Jesus said to them, “If God were your Father, you would love Me; for I proceeded forth and have come from God, for I have not even come on My own initiative, but He sent Me” (John 8:42).
But just as it is written, “Things which eye has not seen and ear has not heard, And which have not entered the heart of man, All that God has prepared for those who love Him” (1 Corinthians 2:9).
But whoever keeps His word, in him the love of God has truly been perfected. By this we know that we are in Him (1 John 2:5).
In this is love, not that we loved God, but that He loved us and sent His Son to be the propitiation for our sins … If someone says, “I love God,” and hates his brother, he is a liar; for the one who does not love his brother whom he has seen, cannot love God whom he has not seen. And this commandment we have from Him, that the one who loves God should love his brother also (1 John 4:10, 20-21).
By this we know that we love the children of God, when we love God and observe His commandments. For this is the love of God, that we keep His commandments; and His commandments are not burdensome (1 John 5:2-3).
From these texts, we may draw the following conclusions:
(1) Loving God is the essence of what God desires of men, whether that be in Old Testament times or in the New. It is God’s principle and primary commandment to men (see Deuteronomy 6:5; 19:9; Joshua 22:5; 23:11).
(2) Loving God is inseparably linked with the keeping of God’s commandments (Deuteronomy 7:9; 11:1).
(3) Loving God and loving men sums up the requirements of the Law (Matthew 22:37).
(5) Loving God is not the natural response of men toward God, but that response which God Himself makes possible through the work of His Spirit (Deuteronomy 30:6).
Loving God sums up the relationship which God desires for His children. His initiating love, shown to us, is reflected in our love for Him. And our love for Him is reflected in our obedience to His commandments. If we but love God with all our heart, soul, mind, and strength, then we will love others, and we will keep His commandments. In so doing, we will show ourselves to be His sons. And because we are His sons, He works all things together for our good.
The other side of the coin of our sonship is that we not only love Him but He has called us according to His purpose. It is very important to understand that God does not adapt or modify His purpose in order to bless us. God blesses us, He brings about our good, in accordance with His purpose. Our good is subordinate to the purpose of God.
This is not always the way God’s relationship to His people is represented. There are some who see God as a lonely God, desperately in need of our fellowship and love. God does desire our love, as this text informs us, but He does not need our love so that He caters to our wants and needs to obtain it. As we shall see in very dramatic terms in chapters 9-11, God is in charge. God saves some, to the praise of His glory. And God passes over others, to the praise of His glory. His grace is sovereign grace, determined by His own sovereign will and purposes, and not determined or directed by men. We do not use or manipulate God. God uses us, to His glory—some as vessels of mercy, others as vessels of wrath (see 9:21-23).
In our text, Paul does not speak of the purposes (plural) of God but of His purpose (singular).
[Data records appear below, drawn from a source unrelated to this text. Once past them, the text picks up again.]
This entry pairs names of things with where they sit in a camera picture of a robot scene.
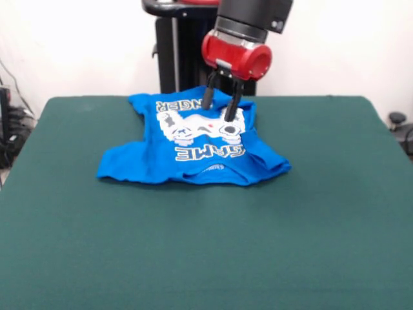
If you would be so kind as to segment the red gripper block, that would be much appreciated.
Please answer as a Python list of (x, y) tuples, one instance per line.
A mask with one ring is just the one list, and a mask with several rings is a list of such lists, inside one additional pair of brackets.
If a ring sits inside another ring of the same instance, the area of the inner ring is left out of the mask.
[[(238, 78), (233, 82), (232, 99), (225, 112), (225, 121), (232, 122), (243, 95), (244, 82), (239, 79), (244, 81), (261, 79), (270, 68), (272, 52), (262, 43), (211, 30), (203, 39), (201, 53), (205, 63), (210, 67)], [(204, 110), (208, 110), (212, 105), (218, 75), (219, 72), (213, 70), (207, 78), (203, 94)]]

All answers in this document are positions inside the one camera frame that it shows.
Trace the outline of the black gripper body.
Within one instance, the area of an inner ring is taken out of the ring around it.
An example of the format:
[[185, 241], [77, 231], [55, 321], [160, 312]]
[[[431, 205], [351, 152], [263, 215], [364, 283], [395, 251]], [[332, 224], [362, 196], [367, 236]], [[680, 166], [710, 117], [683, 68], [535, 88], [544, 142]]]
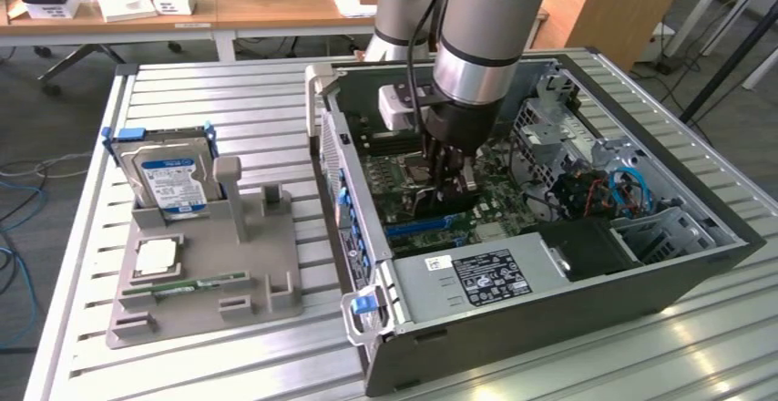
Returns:
[[458, 101], [432, 105], [424, 121], [426, 131], [446, 146], [474, 153], [488, 139], [500, 106], [500, 100], [475, 106]]

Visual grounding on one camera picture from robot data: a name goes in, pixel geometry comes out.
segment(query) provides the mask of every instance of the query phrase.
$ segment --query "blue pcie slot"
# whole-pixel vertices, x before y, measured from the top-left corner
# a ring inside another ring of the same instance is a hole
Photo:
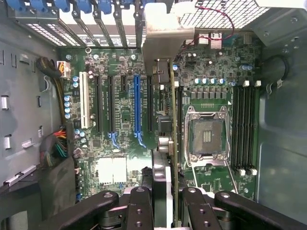
[[[134,137],[138,139],[139,144],[146,148],[142,140],[141,130],[141,77],[134,75]]]

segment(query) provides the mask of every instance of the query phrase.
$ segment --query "white pci slot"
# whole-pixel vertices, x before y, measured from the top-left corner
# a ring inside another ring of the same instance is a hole
[[[88,94],[88,84],[87,84],[87,73],[79,73],[80,81],[80,109],[81,109],[81,128],[90,127],[90,107],[89,107],[89,94]]]

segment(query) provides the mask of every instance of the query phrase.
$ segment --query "cpu socket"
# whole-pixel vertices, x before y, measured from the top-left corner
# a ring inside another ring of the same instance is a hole
[[[229,114],[226,106],[216,112],[197,112],[189,106],[184,123],[184,154],[188,165],[225,165],[229,157]]]

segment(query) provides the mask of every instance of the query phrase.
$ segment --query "perforated metal panel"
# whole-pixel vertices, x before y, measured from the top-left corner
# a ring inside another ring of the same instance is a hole
[[[269,8],[259,7],[254,0],[193,0],[192,2],[195,6],[213,8],[227,13],[236,29],[243,28],[269,10]],[[231,29],[229,20],[220,13],[198,8],[195,8],[195,13],[184,14],[181,23],[196,28]]]

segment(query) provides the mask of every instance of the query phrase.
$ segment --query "screw hole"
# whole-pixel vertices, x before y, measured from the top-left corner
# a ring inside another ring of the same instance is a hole
[[[136,227],[141,227],[143,224],[142,224],[142,222],[140,222],[140,221],[138,221],[138,222],[136,222],[135,224],[134,224]]]
[[[210,223],[207,222],[207,221],[205,221],[203,224],[204,224],[204,226],[205,226],[206,228],[210,227]]]
Why is this? I believe we must conclude there is only one all-encompassing purpose. That purpose is not to save men or to bless those who believe in Him, but to manifest His own glory, not only to men, but to the heavenly hosts as well. Paul makes much of this in the first chapter of his Epistle to the Ephesians:
Blessed be the God and Father of our Lord Jesus Christ, who has blessed us with every spiritual blessing in the heavenly places in Christ, just as He chose us in Him before the foundation of the world, that we should be holy and blameless before Him. In love He predestined us to adoption as sons through Jesus Christ to Himself, according to the kind intention of His will, to the praise of the glory of His grace, which He freely bestowed on us in the Beloved. In Him we have redemption through His blood, the forgiveness of our trespasses, according to the riches of His grace, which He lavished upon us. In all wisdom and insight He made known to us the mystery of His will, according to His kind intention which He purposed in Him with a view to an administration suitable to the fulness of the times, that is, the summing up of all things in Christ, things in the heavens and things upon the earth. In Him also we have obtained an inheritance, having been predestined according to His purpose who works all things after the counsel of His will, to the end that we who were the first to hope in Christ should be to the praise of His glory. In Him, you also, after listening to the message of truth, the gospel of your salvation—having also believed, you were sealed in Him with the Holy Spirit of promise who is given as a pledge of our inheritance, with a view to the redemption of God’s own possession, to the praise of His glory (Ephesians 1:3-14, emphasis mine).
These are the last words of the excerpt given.